La Montluçon Communauté plaide pour l’intérêt général du projet : améliorer l’attractivité industrielle, répondre à des demandes d’implantation, et structurer l’offre foncière sur le territoire. La collectivité rappelle les procédures de concertation et l’obligation d’enquête publique. Elle indique également que la DUP n’entraîne pas automatiquement l’expropriation : la priorité reste la négociation amiable. Cependant, la collectivité argue qu’elle doit sécuriser juridiquement l’opération pour la rendre accessible aux porteurs de projet.
Recours et stratégies possibles pour les propriétaires
Face à une procédure de DUP/expropriation, plusieurs voies sont possibles :
- Recours contre la DUP (annulation pour vice de procédure ou défaut d’utilité publique) ;
- Négociation amiable avec recherche d’une meilleure évaluation des indemnisations (expertises contradictoires) ;
- Recours devant le juge de l’expropriation pour contester le montant proposé si l’ordonnance est prise ;
- Mobilisation citoyenne et médiatique pour faire évoluer le projet ou obtenir des concessions (compensation écologique, parcelles de remplacement, retranchement de certaines parcelles du périmètre).
Rôle des études d’impact et des garanties
Les études d’impact et les prescriptions environnementales sont déterminantes. Elles peuvent imposer des mesures de compensation écologique, des protections de sols ou des aménagements limitant l’empreinte foncière. Les propriétaires et associations peuvent s’appuyer sur ces documents pour argumenter ou obtenir des ajustements du projet.
Contexte national : ZAN et pression sur le foncier
Le débat s’inscrit dans un contexte national de volonté de réduire l’artificialisation des sols (politique ZAN), alors que de nombreuses collectivités cherchent à créer des réserves foncières pour relancer l’industrie locale. Cette tension est devenue fréquente dans les zones périurbaines et rurales en reconversion industrielle, où la disponibilité du foncier est un levier majeur de compétitivité.
Les arbitrages locaux sont d’autant plus sensibles que les dimensions économique, environnementale et sociale se croisent. La question posée à Domérat est un exemple concret de ces dilemmes territoriaux.
Ressources et documents officiels
Pour suivre le dossier et consulter les documents de procédure, plusieurs sources publiques sont utiles :
- Présentation des zones d’activités par Montluçon Communauté
- Avis d’enquête publique et documents du dossier (JAL / Notre-Territoire)
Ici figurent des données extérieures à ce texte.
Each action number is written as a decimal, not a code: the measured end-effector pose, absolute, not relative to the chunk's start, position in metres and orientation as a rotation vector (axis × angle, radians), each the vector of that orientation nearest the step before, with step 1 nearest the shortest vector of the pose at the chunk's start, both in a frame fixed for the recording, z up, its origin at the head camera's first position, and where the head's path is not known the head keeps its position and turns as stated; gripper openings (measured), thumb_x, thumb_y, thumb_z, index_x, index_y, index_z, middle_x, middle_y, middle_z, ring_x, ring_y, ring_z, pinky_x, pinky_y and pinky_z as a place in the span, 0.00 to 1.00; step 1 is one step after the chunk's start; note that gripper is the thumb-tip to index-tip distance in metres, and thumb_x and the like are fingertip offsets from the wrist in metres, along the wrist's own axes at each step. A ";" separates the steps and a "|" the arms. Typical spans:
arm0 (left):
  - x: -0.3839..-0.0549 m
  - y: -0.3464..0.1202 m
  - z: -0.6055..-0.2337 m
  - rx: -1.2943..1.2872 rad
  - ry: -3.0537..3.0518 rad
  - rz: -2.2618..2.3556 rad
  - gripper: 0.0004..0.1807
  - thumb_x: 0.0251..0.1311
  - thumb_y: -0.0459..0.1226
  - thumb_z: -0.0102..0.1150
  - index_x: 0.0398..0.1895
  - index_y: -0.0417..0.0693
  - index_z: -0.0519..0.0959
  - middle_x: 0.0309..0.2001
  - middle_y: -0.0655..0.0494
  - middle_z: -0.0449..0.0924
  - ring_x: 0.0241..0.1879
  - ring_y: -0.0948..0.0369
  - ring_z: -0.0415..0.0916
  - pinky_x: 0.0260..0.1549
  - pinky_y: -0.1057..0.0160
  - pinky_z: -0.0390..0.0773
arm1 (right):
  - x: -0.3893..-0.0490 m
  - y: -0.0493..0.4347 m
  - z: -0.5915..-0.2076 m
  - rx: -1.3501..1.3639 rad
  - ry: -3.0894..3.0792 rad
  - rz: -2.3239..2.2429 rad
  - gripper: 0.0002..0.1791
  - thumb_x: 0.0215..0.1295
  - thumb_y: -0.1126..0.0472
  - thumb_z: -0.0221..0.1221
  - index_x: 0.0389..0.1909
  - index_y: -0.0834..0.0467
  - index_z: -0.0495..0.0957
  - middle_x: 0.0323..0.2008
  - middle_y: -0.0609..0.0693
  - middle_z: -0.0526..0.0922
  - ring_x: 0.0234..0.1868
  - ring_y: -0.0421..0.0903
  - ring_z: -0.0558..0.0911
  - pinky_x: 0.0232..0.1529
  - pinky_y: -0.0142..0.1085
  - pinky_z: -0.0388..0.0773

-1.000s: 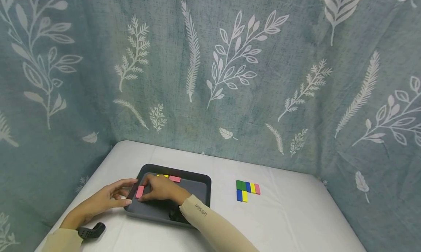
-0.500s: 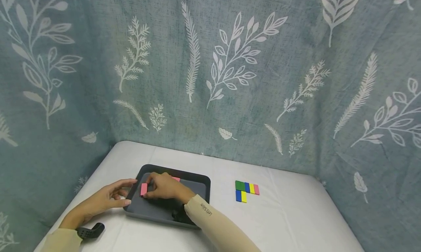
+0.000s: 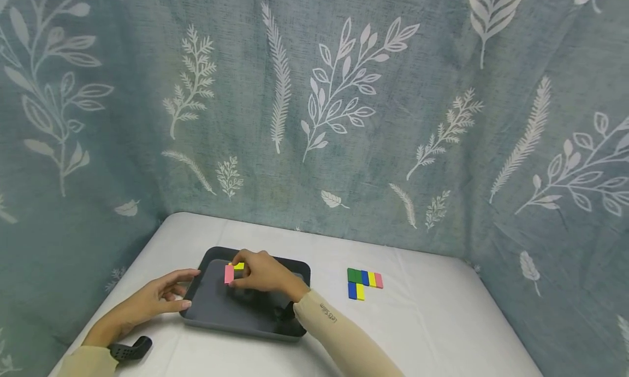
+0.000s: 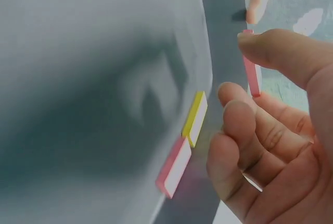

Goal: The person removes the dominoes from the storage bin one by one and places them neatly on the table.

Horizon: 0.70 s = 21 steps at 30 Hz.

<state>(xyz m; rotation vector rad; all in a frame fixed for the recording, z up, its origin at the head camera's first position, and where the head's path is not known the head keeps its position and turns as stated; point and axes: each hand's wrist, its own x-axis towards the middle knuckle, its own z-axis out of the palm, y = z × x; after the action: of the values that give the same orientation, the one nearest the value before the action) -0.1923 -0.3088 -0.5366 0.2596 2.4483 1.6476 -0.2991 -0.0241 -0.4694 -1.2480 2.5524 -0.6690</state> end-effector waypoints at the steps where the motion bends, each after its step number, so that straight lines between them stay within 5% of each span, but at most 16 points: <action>1: -0.192 -0.309 -0.537 0.262 2.454 1.646 0.41 0.64 0.46 0.70 0.78 0.53 0.63 0.71 0.43 0.67 0.58 0.51 0.72 0.50 0.55 0.73 | -0.300 -0.021 -0.468 -1.254 2.557 -0.673 0.24 0.65 0.50 0.71 0.56 0.55 0.77 0.26 0.38 0.80 0.24 0.33 0.77 0.29 0.27 0.73; 21: -0.193 -0.308 -0.536 0.255 2.449 1.645 0.43 0.63 0.46 0.71 0.79 0.52 0.62 0.73 0.40 0.65 0.59 0.50 0.71 0.51 0.53 0.74 | -0.307 0.051 -0.453 -1.204 2.625 -0.778 0.24 0.64 0.50 0.72 0.57 0.53 0.77 0.26 0.38 0.80 0.25 0.34 0.78 0.31 0.29 0.76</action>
<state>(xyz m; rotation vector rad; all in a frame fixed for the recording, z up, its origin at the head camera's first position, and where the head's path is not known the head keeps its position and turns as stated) -0.1930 -0.3084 -0.5363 0.2547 2.4488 1.6448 -0.3067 0.0509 -0.4533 -1.2038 2.6253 -0.7783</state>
- Reportage France 3 régions (article de référence)
Impacts économiques et sociaux pour le territoire
Si le projet aboutit et si la commercialisation des parcelles est efficace, la collectivité table sur des créations d’emplois indirectes via l’implantation d’entreprises artisanales et industrielles. À l’inverse, un conflit long et des contentieux peuvent retarder les opérations et peser sur l’attractivité du territoire.
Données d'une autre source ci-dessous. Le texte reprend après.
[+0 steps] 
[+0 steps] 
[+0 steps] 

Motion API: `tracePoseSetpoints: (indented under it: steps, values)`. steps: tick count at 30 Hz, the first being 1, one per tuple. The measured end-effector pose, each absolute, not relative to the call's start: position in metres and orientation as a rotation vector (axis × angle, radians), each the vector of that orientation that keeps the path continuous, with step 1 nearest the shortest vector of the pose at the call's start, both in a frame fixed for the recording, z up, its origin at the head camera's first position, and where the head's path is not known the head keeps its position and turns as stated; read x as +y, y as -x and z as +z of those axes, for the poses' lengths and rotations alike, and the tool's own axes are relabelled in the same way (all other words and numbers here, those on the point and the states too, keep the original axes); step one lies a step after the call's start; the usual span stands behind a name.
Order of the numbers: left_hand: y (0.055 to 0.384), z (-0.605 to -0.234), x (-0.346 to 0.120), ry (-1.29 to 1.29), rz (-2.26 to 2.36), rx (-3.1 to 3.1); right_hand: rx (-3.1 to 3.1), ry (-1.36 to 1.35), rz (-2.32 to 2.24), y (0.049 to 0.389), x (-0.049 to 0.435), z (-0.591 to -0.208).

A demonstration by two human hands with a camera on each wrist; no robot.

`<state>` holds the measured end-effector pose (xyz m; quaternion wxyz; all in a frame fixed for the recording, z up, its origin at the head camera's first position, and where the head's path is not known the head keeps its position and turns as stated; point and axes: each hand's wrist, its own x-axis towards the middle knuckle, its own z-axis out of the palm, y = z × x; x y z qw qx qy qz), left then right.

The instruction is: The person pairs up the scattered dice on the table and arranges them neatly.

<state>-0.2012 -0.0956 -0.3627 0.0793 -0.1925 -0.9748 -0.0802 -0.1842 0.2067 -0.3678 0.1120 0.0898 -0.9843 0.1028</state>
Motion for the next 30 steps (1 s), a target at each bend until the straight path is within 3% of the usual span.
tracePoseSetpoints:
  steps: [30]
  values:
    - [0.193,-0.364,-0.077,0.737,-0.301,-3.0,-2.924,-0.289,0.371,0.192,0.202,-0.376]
Le coût politique est réel : une expropriation perçue comme injuste peut provoquer un fort ressentiment dans le monde agricole local et nuire aux relations entre la collectivité et les exploitants. À l’inverse, des solutions conciliantes (compensations, réserves, mise en place d’une gouvernance territoriale) peuvent apaiser les tensions.
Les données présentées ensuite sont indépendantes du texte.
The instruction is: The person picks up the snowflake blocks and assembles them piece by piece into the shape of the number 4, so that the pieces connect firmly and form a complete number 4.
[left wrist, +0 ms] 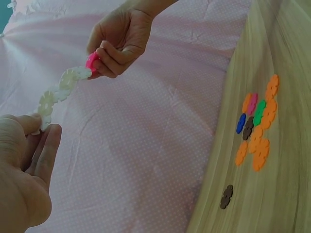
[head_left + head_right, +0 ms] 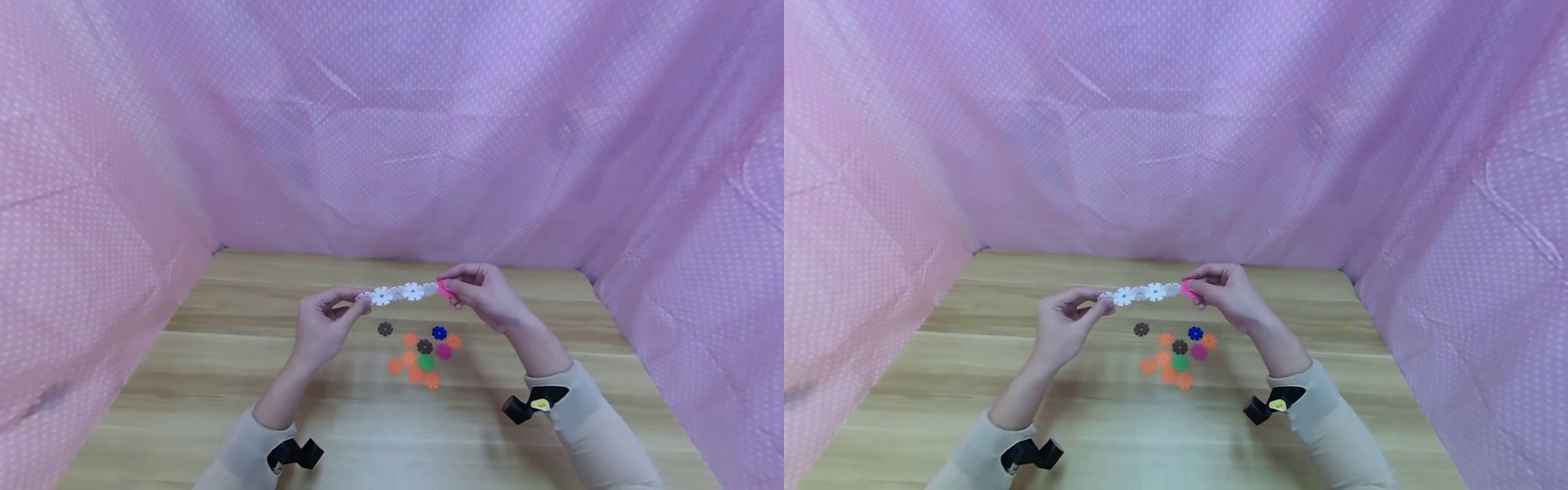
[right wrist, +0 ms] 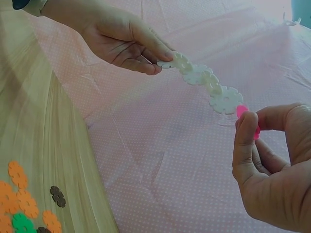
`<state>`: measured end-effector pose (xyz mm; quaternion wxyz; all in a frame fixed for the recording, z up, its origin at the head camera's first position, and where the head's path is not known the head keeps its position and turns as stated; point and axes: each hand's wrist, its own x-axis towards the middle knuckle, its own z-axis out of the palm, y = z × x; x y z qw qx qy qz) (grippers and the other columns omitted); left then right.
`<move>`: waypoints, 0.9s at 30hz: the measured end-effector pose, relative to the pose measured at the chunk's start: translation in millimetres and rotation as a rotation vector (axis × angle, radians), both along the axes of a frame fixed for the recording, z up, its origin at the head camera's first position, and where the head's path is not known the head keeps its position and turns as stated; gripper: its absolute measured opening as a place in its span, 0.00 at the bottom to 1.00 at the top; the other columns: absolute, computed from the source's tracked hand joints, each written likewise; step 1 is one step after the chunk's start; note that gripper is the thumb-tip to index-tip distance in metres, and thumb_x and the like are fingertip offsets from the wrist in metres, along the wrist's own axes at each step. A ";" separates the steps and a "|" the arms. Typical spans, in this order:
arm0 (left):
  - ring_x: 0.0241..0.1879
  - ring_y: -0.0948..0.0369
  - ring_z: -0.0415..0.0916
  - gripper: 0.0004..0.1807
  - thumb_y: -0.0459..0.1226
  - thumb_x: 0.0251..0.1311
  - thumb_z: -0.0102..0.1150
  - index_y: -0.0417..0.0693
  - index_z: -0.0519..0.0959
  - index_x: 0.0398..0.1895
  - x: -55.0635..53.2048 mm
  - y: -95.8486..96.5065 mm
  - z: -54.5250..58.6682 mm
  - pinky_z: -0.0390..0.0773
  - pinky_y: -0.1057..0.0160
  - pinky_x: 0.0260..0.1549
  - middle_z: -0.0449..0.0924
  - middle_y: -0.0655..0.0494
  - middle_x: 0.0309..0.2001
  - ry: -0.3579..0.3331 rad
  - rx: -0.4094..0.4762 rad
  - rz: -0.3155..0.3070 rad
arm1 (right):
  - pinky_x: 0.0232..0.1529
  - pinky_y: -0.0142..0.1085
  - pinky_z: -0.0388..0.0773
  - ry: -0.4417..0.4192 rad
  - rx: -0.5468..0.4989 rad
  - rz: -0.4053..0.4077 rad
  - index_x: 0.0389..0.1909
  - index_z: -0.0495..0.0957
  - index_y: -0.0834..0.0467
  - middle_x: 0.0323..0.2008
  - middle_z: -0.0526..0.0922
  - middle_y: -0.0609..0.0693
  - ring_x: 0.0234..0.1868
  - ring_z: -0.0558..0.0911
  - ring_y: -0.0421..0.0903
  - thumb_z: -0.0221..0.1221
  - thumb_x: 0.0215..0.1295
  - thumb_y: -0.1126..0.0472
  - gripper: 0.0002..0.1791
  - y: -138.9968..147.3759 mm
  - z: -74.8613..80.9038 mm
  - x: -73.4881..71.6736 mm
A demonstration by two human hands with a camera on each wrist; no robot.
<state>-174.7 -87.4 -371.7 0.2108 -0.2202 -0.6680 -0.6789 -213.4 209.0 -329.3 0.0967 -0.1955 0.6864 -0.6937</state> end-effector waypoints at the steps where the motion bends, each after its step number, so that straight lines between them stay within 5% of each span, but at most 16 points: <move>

Perspectives et options locales
Plusieurs pistes peuvent être explorées pour sortir du blocage : ajuster le périmètre de la ZAC, proposer des montants d’achat revus à la hausse, offrir des mesures de compensation agricole (parcelle de substitution, soutien à la modernisation), ou favoriser des formes d’implantation moins consommatrices d’espace (parc d’activités verticalisé, friches industrielles requalifiées).
La suite immédiate dépendra du rapport du commissaire-enquêteur et de la décision préfectorale quant à la DUP. Si la DUP est prononcée, les propriétaires devront décider de la voie de contestation. Si la DUP est rejetée ou modifiée, le projet pourra être révisé.
À suivre
Le cas de Domérat montre combien la question du foncier reste au cœur des politiques économiques locales. L’enjeu est double : garantir des conditions d’implantation pour les entreprises tout en préservant le potentiel agricole. Les décisions prises dans les semaines et mois à venir, tant administratives que juridiques, détermineront la trajectoire du dossier et seront surtout déterminantes pour les propriétaires concernés.